One problem is financial stability. The Bank of England has twice widened its emergency bond-
buying programme to try to prevent a spiral of forced selling of assets by pension funds. As a
sign of markets’ continuing unease, sterling slid when Andrew Bailey, the bank’s governor, said
on October 11th that purchases would end as planned three days later. Officials had reportedly
been briefing bankers that they might be extended after all.
It is tempting to conclude from rising gilt yields, the falling pound and Mr Bailey’s ham-
fistedness that the bank’s interventions are failing. Tempting, but wrong. The combination of a
cheap currency and high bond yields reflects the second problem, which is that investors have
decided Britain has become riskier.

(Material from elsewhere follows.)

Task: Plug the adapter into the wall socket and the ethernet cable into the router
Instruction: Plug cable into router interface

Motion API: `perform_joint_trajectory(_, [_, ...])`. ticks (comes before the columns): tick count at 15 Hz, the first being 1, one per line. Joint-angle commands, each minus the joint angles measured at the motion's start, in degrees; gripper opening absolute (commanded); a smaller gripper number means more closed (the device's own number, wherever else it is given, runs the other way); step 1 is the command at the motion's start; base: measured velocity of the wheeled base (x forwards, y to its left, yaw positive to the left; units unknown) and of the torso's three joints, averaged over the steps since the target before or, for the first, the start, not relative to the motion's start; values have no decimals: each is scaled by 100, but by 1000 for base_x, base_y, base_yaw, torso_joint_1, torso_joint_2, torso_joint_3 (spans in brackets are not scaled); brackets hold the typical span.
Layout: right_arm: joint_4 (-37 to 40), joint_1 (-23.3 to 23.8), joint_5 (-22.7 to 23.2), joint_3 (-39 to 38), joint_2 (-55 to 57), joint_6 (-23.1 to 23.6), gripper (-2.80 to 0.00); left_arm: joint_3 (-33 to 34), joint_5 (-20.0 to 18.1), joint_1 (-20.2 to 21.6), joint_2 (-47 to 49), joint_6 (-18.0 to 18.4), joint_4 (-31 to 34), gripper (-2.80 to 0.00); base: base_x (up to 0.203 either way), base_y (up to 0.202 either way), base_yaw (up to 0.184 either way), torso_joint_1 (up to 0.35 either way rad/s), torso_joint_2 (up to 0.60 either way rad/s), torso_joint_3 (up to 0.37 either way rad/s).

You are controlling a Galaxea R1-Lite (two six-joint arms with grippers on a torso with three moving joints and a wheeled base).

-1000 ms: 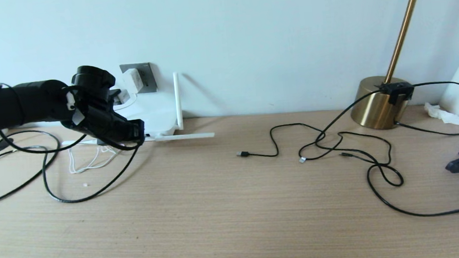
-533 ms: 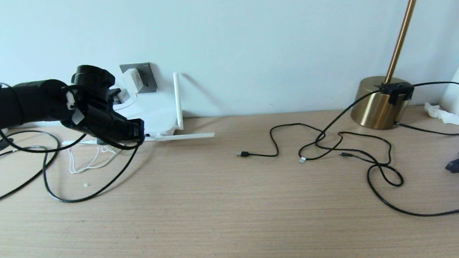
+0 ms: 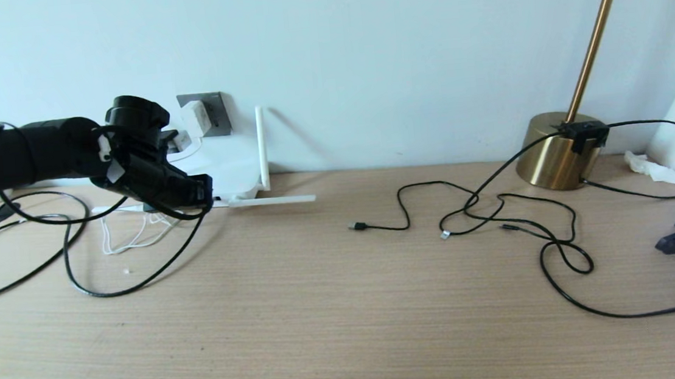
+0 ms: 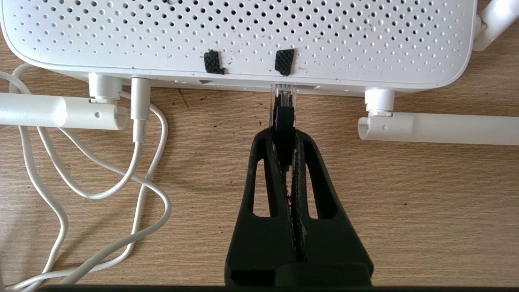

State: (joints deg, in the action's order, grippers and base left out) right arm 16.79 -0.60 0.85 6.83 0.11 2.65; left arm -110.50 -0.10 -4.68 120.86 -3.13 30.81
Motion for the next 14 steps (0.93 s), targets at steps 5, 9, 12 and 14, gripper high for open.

The central bank cannot solve this by itself, however much
Ms Truss and her hapless chancellor, Kwasi Kwarteng, may wish otherwise.

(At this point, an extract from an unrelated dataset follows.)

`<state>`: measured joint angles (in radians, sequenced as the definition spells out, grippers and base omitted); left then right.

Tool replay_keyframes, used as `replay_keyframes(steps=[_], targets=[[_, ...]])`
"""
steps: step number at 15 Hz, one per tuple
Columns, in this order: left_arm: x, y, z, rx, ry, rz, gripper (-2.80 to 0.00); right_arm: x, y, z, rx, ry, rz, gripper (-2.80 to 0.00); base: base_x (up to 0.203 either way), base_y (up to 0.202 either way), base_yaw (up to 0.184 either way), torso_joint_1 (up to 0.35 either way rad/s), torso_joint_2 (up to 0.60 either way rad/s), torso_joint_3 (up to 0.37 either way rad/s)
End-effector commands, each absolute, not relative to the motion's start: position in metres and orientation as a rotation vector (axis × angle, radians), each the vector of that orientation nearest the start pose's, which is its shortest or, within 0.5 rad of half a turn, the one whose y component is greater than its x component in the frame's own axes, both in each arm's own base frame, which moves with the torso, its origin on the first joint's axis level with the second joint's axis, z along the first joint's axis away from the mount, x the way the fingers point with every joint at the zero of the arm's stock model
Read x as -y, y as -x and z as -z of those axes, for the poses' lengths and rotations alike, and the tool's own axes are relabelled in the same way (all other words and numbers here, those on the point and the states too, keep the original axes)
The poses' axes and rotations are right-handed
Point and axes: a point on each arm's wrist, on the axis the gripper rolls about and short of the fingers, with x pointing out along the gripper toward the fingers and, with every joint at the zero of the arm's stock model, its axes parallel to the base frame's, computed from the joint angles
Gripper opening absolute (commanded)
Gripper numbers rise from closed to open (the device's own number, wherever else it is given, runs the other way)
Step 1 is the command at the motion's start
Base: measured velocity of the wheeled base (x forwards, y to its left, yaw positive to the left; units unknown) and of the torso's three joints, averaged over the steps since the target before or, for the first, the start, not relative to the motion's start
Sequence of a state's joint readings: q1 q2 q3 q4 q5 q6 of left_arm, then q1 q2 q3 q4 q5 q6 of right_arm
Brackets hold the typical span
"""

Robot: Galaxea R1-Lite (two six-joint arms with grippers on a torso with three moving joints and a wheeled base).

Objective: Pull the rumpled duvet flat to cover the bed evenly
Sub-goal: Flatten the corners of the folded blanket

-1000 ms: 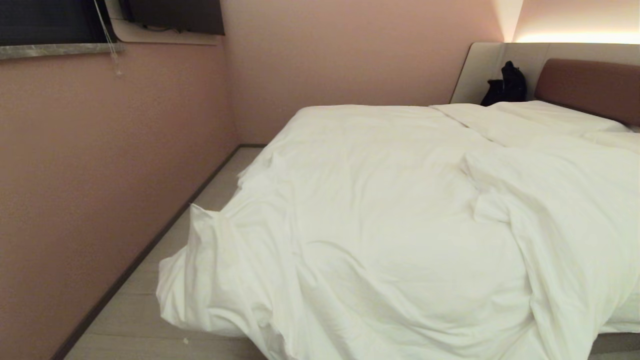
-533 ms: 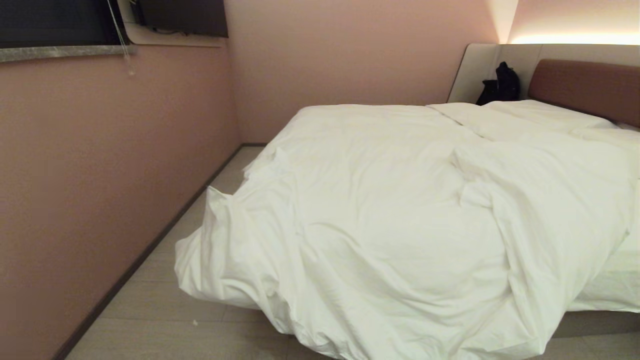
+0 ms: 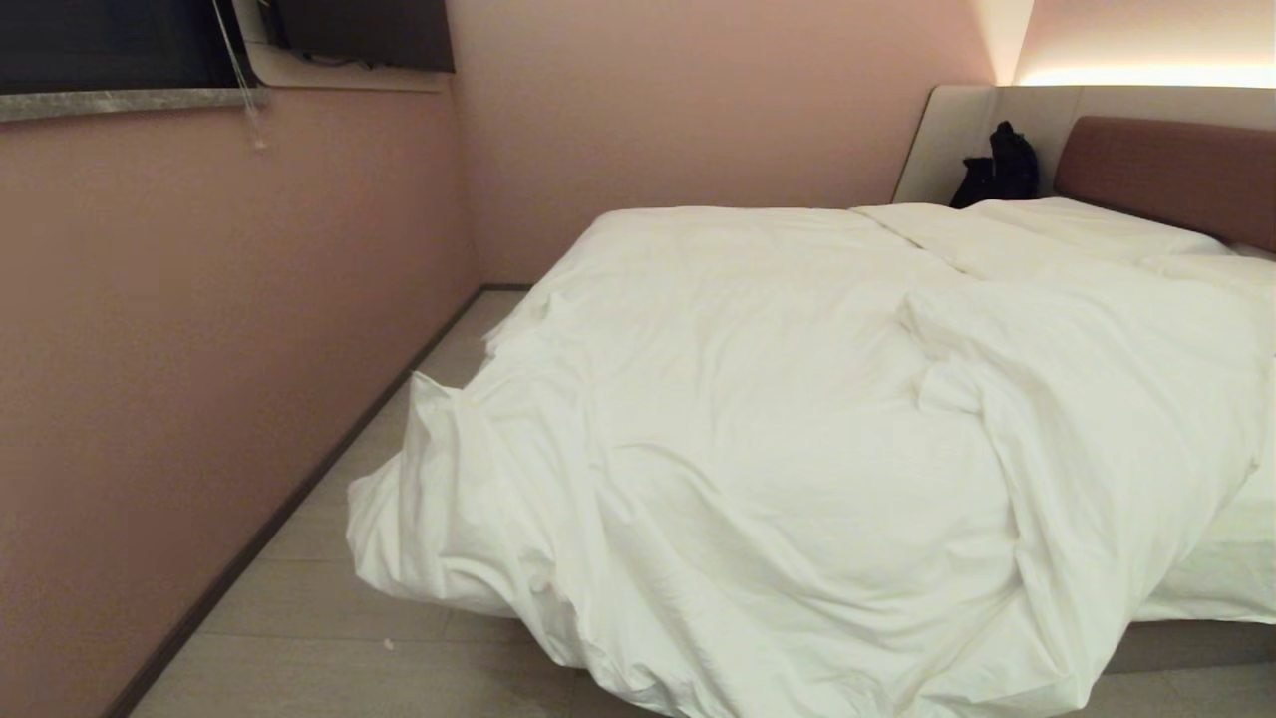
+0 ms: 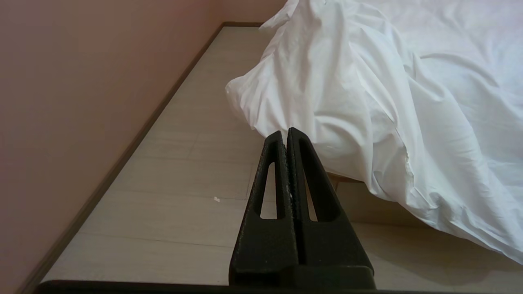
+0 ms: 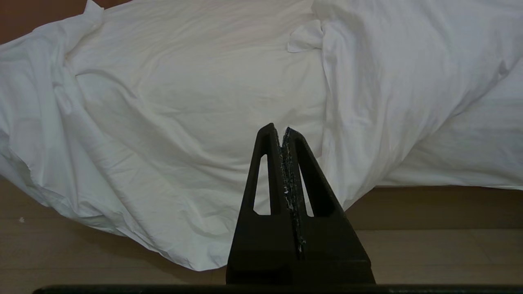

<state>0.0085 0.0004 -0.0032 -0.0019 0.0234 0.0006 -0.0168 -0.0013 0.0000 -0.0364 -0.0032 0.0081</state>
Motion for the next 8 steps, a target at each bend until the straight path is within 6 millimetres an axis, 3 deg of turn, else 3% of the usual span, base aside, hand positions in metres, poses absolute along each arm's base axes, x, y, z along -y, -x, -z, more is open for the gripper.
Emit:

The steps that this pair have taken thus far to reassure markets have been the easy ones: a u-turn
on a small part of the tax-cutting package; an accelerated timetable for Mr Kwarteng to unveil a
fiscal plan on October 31st; and belated shows of deference to institutions, like the Treasury, that
they initially disparaged. The Iceberg Lady will find that the remaining choices are hard.

One is to undertake massive spending cuts. The Institute for Fiscal Studies, a think-tank, reckons
that the government needs annual savings worth around £60bn ($67bn) to fill in the holes created
by the tax cuts, rising debt-interest costs and a deteriorating economic outlook. Cutting
departmental spending across the board by 15% would get you only a little more than halfway to
the necessary savings. Conservative mps will not wear cuts on such a scale; neither will voters.

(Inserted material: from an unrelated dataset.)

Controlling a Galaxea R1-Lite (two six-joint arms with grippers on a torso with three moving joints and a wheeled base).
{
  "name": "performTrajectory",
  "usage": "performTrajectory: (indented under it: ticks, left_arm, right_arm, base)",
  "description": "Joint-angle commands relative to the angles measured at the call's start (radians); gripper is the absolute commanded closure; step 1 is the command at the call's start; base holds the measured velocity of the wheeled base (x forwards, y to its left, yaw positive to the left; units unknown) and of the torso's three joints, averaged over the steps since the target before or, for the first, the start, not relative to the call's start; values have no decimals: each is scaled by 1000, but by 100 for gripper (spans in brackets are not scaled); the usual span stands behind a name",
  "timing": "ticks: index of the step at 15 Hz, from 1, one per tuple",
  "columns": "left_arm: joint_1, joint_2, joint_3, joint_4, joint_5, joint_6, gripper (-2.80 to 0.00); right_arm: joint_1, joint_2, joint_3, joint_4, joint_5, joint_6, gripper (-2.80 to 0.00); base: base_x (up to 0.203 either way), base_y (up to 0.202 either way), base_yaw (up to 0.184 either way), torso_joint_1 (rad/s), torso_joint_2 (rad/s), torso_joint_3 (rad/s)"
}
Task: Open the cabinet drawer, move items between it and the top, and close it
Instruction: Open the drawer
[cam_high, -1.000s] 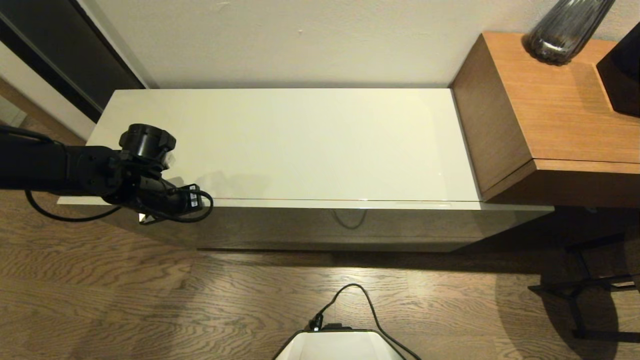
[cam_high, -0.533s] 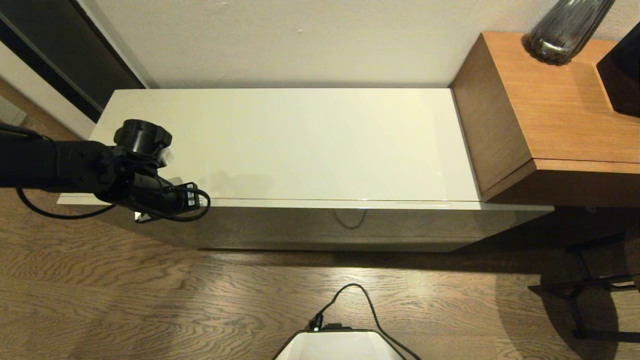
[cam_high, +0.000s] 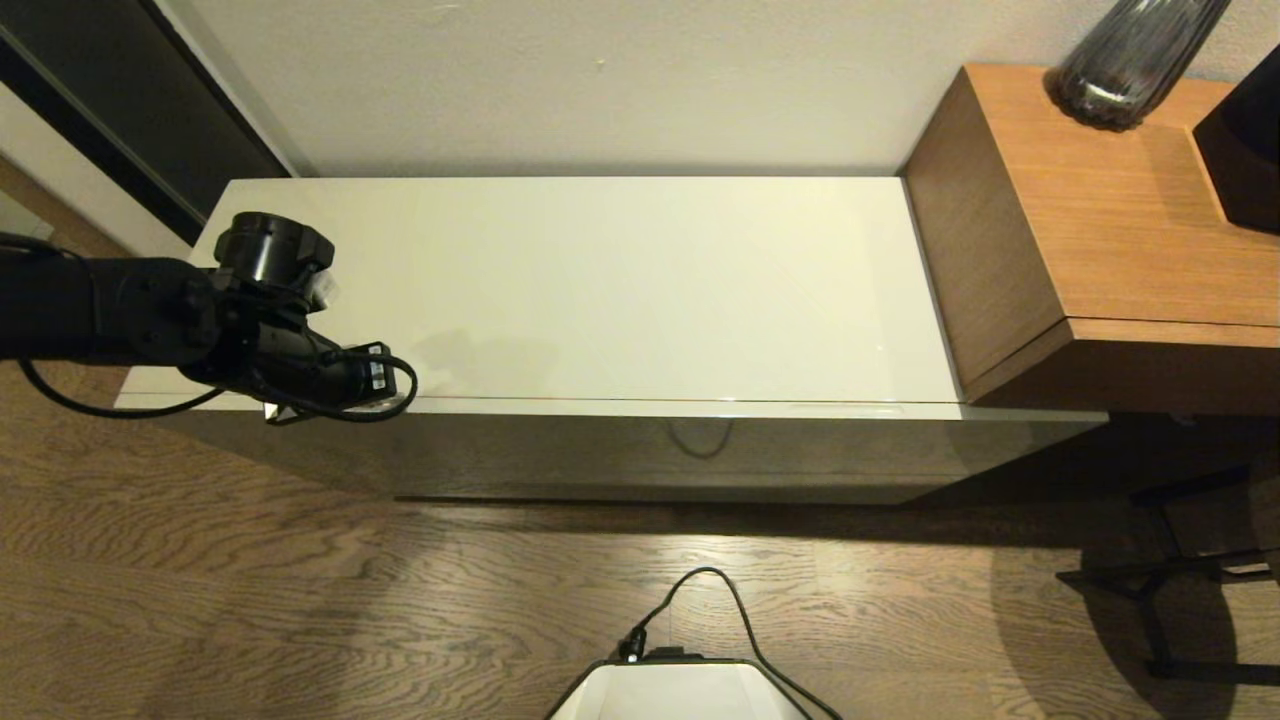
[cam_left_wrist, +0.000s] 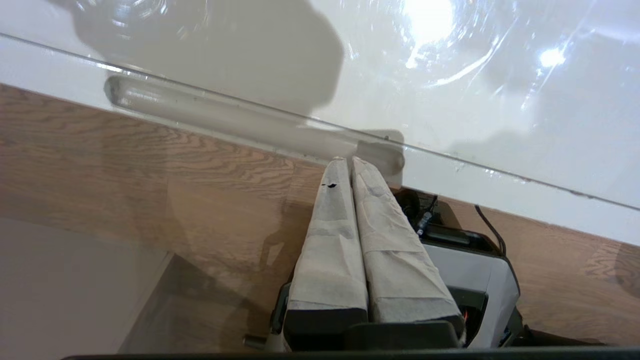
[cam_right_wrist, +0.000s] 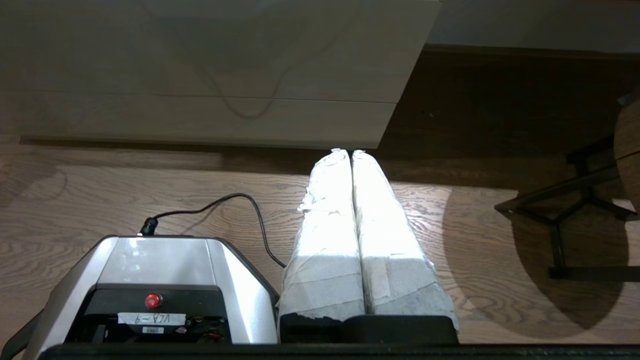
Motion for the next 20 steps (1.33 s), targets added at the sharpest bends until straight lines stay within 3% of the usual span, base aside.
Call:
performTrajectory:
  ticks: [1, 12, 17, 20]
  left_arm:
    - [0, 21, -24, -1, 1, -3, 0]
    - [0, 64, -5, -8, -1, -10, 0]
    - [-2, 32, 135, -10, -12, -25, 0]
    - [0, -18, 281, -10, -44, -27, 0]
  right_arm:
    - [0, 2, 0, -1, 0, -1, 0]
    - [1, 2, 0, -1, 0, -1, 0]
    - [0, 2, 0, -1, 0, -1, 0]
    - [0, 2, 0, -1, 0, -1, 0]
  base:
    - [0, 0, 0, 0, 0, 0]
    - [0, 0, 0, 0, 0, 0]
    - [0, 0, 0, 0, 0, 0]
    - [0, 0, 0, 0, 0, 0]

The second hard choice is to reverse more of Ms Truss’s tax cuts. The sensible course for the
government would include measures to unwind the income-tax cut for basic-rate taxpayers and
to focus on encouraging investment incentives instead of cutting headline rates of corporation
tax. Ms Truss shows no sign of abandoning her flagship policy—if only because to do so would
destroy her administration.

So Ms Truss and Mr Kwarteng will probably try to pass the October 31st milestone with a great
dollop of fudge: sticking to tax cuts; promising implausible growth dividends and unspecified
spending cuts; claiming that government-bond yields are rising everywhere. If so, they will
confirm the verdict of the markets that Britain is now a more dangerous place to lend to. The
damage done by the “mini-budget” on September 23rd will be embedded in needlessly higher
borrowing costs for the government, homeowners and businesses.

The prime minister is trapped. Right now her choices are to slash the state, reverse course on tax
cuts or carry on as though nothing is really wrong. In the end, though, either financial markets or
Westminster politics will force her to stop pretending that she has any prospect of toughing it
out. That is why Ms Truss’s premiership is already fatally spoiled.